_Assignment_. What the task needs is the data below, written out verbatim.

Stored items

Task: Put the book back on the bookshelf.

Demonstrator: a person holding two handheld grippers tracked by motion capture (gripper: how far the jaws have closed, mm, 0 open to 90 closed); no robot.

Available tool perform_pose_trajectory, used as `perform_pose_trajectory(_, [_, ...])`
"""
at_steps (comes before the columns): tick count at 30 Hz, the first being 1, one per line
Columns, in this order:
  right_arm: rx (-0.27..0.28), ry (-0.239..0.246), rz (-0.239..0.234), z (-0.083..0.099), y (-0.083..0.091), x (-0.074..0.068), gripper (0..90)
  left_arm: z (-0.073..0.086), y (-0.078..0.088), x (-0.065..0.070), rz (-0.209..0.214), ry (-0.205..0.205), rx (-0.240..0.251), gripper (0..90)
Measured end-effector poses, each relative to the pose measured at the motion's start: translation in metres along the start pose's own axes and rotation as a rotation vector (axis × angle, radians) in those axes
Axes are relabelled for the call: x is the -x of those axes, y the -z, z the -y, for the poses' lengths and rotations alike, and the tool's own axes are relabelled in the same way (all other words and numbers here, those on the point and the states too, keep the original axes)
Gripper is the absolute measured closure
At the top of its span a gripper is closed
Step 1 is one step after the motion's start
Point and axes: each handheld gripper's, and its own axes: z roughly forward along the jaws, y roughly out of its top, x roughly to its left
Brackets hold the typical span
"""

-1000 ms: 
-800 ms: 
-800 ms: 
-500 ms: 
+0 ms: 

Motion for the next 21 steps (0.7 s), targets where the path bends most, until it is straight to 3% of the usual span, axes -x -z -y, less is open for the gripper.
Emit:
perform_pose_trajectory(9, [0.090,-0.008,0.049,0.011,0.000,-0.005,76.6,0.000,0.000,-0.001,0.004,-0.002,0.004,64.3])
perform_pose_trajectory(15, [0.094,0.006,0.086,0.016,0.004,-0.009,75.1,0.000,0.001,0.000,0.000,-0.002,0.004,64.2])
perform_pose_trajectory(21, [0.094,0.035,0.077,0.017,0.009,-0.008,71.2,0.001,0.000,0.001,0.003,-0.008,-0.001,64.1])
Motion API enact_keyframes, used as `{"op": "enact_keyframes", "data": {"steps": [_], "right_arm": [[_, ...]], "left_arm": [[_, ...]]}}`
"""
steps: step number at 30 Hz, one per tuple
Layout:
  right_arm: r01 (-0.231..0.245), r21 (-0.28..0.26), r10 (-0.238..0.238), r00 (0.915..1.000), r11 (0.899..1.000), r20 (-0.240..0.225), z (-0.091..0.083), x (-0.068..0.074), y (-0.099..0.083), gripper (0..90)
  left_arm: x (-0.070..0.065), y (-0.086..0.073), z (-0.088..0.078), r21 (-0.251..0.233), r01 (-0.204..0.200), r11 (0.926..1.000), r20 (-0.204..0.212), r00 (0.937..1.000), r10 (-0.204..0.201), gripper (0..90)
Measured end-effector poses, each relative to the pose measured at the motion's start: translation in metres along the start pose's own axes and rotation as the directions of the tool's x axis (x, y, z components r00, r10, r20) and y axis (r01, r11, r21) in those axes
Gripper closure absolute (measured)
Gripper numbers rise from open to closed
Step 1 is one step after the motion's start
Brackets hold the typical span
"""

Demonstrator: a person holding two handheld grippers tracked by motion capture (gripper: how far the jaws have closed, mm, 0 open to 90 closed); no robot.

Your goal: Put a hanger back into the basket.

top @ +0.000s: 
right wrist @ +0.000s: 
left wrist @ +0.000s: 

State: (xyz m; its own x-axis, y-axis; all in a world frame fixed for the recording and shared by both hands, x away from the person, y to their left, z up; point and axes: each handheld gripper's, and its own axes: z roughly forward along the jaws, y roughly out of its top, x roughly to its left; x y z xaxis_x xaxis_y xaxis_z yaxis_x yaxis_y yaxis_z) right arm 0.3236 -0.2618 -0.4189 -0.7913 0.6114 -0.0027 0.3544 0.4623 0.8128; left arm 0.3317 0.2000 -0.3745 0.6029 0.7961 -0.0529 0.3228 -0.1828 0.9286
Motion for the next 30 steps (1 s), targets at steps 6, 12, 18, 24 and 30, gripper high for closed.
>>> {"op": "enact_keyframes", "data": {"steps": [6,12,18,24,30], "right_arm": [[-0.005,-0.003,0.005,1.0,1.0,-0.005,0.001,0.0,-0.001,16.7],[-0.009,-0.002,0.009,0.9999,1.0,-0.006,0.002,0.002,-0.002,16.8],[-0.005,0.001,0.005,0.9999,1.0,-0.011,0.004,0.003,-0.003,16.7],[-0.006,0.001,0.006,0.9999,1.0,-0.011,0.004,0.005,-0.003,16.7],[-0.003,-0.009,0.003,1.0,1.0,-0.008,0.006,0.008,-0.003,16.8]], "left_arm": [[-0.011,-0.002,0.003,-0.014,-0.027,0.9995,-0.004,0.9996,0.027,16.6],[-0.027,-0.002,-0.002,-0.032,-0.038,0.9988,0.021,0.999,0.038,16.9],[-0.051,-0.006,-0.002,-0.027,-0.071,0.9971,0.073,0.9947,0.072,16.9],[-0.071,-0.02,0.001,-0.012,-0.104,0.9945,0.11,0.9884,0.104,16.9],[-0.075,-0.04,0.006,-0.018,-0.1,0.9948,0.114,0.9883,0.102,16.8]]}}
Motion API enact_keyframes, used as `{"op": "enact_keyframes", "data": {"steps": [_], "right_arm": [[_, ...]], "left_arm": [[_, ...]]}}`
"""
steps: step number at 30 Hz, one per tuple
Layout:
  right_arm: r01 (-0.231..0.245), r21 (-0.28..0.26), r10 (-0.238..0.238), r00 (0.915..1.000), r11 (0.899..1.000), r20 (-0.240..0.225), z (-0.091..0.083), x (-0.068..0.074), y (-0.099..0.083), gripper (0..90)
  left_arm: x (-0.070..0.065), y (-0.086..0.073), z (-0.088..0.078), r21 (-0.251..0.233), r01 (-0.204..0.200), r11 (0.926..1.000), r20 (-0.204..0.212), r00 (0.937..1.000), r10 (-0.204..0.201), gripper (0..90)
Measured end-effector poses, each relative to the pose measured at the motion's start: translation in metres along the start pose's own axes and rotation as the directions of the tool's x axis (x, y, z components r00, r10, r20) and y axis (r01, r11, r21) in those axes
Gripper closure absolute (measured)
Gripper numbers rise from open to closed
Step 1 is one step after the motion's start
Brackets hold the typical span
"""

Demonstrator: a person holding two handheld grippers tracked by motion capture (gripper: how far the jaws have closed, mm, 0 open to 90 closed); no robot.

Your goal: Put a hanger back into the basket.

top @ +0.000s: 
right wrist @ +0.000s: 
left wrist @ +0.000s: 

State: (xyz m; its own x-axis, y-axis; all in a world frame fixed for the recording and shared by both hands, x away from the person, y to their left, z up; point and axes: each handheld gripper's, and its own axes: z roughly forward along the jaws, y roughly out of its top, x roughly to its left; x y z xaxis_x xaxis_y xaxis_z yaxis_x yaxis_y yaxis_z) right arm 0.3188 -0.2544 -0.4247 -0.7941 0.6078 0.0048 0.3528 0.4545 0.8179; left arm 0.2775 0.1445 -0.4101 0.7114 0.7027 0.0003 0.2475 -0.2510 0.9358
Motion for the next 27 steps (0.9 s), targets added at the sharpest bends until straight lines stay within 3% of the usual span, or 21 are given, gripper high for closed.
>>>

_Answer section_.
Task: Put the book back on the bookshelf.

Demonstrator: a person holding two handheld grippers tracked by motion capture (gripper: how far the jaws have closed, mm, 0 open to 90 closed); no robot.

Available tool perform_pose_trajectory, used as `perform_pose_trajectory(_, [_, ...])`
"""
at_steps (comes before the columns): tick count at 30 Hz, the first being 1, one per line
Columns, in this order:
  right_arm: rx (-0.27..0.28), ry (-0.239..0.246), rz (-0.239..0.234), z (-0.083..0.099), y (-0.083..0.091), x (-0.074..0.068), gripper (0..90)
  left_arm: z (-0.073..0.086), y (-0.078..0.088), x (-0.065..0.070), rz (-0.209..0.214), ry (-0.205..0.205), rx (-0.240..0.251), gripper (0..90)
Measured end-effector poses, each relative to the pose measured at the motion's start: translation in metres along the start pose's own axes and rotation as a rotation vector (axis × angle, radians) in those axes
Axes are relabelled for the call: x is the -x of those axes, y the -z, z the -y, for the poses' lengths and rotations alike, and the tool's own axes are relabelled in the same way (all other words and numbers here, those on the point and the states too, keep the original axes)
Gripper is the absolute measured closure
At the top of its span a gripper is closed
Step 1 is one step after the motion's start
Point and axes: each handheld gripper's, and its own axes: z roughly forward along the jaws, y roughly out of its top, x roughly to its left
Brackets hold the typical span
"""

-1000 ms: 
-800 ms: 
-800 ms: 
-500 ms: 
+0 ms: 

Motion for the next 21 steps (0.7 s), targets where the path bends most, until it is straight to 3% of the usual span, axes -x -z -y, less is open for the gripper.
Emit:
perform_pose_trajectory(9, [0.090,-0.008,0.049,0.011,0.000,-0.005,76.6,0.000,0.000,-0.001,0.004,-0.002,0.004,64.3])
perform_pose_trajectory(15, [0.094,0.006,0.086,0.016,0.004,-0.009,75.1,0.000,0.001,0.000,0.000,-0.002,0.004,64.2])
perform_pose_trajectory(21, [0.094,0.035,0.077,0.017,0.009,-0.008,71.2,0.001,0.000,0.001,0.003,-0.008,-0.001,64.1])
Motion API enact_keyframes, used as `{"op": "enact_keyframes", "data": {"steps": [_], "right_arm": [[_, ...]], "left_arm": [[_, ...]]}}`
"""
steps: step number at 30 Hz, one per tuple
Layout:
  right_arm: r01 (-0.231..0.245), r21 (-0.28..0.26), r10 (-0.238..0.238), r00 (0.915..1.000), r11 (0.899..1.000), r20 (-0.240..0.225), z (-0.091..0.083), x (-0.068..0.074), y (-0.099..0.083), gripper (0..90)
  left_arm: x (-0.070..0.065), y (-0.086..0.073), z (-0.088..0.078), r21 (-0.251..0.233), r01 (-0.204..0.200), r11 (0.926..1.000), r20 (-0.204..0.212), r00 (0.937..1.000), r10 (-0.204..0.201), gripper (0..90)
Measured end-effector poses, each relative to the pose measured at the motion's start: translation in metres along the start pose's own axes and rotation as the directions of the tool's x axis (x, y, z components r00, r10, r20) and y axis (r01, r11, r21) in those axes
Gripper closure absolute (measured)
Gripper numbers rise from open to closed
Step 1 is one step after the motion's start
Brackets hold the typical span
"""

Demonstrator: a person holding two handheld grippers tracked by motion capture (gripper: how far the jaws have closed, mm, 0 open to 90 closed); no robot.

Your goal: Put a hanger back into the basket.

top @ +0.000s: 
right wrist @ +0.000s: 
left wrist @ +0.000s: 

State: (xyz m; its own x-axis, y-axis; all in a world frame fixed for the recording and shared by both hands, x away from the person, y to their left, z up; point and axes: each handheld gripper's, and its own axes: z roughly forward along the jaws, y roughly out of its top, x roughly to its left; x y z xaxis_x xaxis_y xaxis_z yaxis_x yaxis_y yaxis_z) right arm 0.3236 -0.2618 -0.4189 -0.7913 0.6114 -0.0027 0.3544 0.4623 0.8128; left arm 0.3317 0.2000 -0.3745 0.6029 0.7961 -0.0529 0.3228 -0.1828 0.9286
Motion for the next 30 steps (1 s), targets at steps 6, 12, 18, 24 and 30, gripper high for closed.
>>> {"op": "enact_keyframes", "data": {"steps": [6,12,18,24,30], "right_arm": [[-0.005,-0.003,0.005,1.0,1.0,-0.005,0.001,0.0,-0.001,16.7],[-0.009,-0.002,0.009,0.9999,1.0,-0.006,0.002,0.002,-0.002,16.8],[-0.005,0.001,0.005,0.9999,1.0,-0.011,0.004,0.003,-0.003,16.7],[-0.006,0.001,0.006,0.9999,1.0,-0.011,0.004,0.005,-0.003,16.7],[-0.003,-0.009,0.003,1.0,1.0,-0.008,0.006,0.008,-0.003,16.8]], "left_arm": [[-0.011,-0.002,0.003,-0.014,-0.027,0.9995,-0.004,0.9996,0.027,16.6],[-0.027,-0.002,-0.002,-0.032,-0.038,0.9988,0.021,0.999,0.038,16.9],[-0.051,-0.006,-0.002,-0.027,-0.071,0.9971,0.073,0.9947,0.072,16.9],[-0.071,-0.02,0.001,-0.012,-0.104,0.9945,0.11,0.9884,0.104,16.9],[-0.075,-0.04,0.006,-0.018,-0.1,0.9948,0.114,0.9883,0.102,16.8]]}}
Motion API enact_keyframes, used as `{"op": "enact_keyframes", "data": {"steps": [_], "right_arm": [[_, ...]], "left_arm": [[_, ...]]}}`
"""
steps: step number at 30 Hz, one per tuple
Layout:
  right_arm: r01 (-0.231..0.245), r21 (-0.28..0.26), r10 (-0.238..0.238), r00 (0.915..1.000), r11 (0.899..1.000), r20 (-0.240..0.225), z (-0.091..0.083), x (-0.068..0.074), y (-0.099..0.083), gripper (0..90)
  left_arm: x (-0.070..0.065), y (-0.086..0.073), z (-0.088..0.078), r21 (-0.251..0.233), r01 (-0.204..0.200), r11 (0.926..1.000), r20 (-0.204..0.212), r00 (0.937..1.000), r10 (-0.204..0.201), gripper (0..90)
Measured end-effector poses, each relative to the pose measured at the motion's start: translation in metres along the start pose's own axes and rotation as the directions of the tool's x axis (x, y, z components r00, r10, r20) and y axis (r01, r11, r21) in those axes
Gripper closure absolute (measured)
Gripper numbers rise from open to closed
Step 1 is one step after the motion's start
Brackets hold the typical span
"""

Demonstrator: a person holding two handheld grippers tracked by motion capture (gripper: how far the jaws have closed, mm, 0 open to 90 closed); no robot.

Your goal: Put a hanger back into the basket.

top @ +0.000s: 
right wrist @ +0.000s: 
left wrist @ +0.000s: 

State: (xyz m; its own x-axis, y-axis; all in a world frame fixed for the recording and shared by both hands, x away from the person, y to their left, z up; point and axes: each handheld gripper's, and its own axes: z roughly forward along the jaws, y roughly out of its top, x roughly to its left; x y z xaxis_x xaxis_y xaxis_z yaxis_x yaxis_y yaxis_z) right arm 0.3188 -0.2544 -0.4247 -0.7941 0.6078 0.0048 0.3528 0.4545 0.8179; left arm 0.2775 0.1445 -0.4101 0.7114 0.7027 0.0003 0.2475 -0.2510 0.9358
Motion for the next 27 steps (0.9 s), targets added at the sharpest bends until straight lines stay within 3% of the usual span, or 21 are given, gripper high for closed.
>>>

This answer requires no further additions.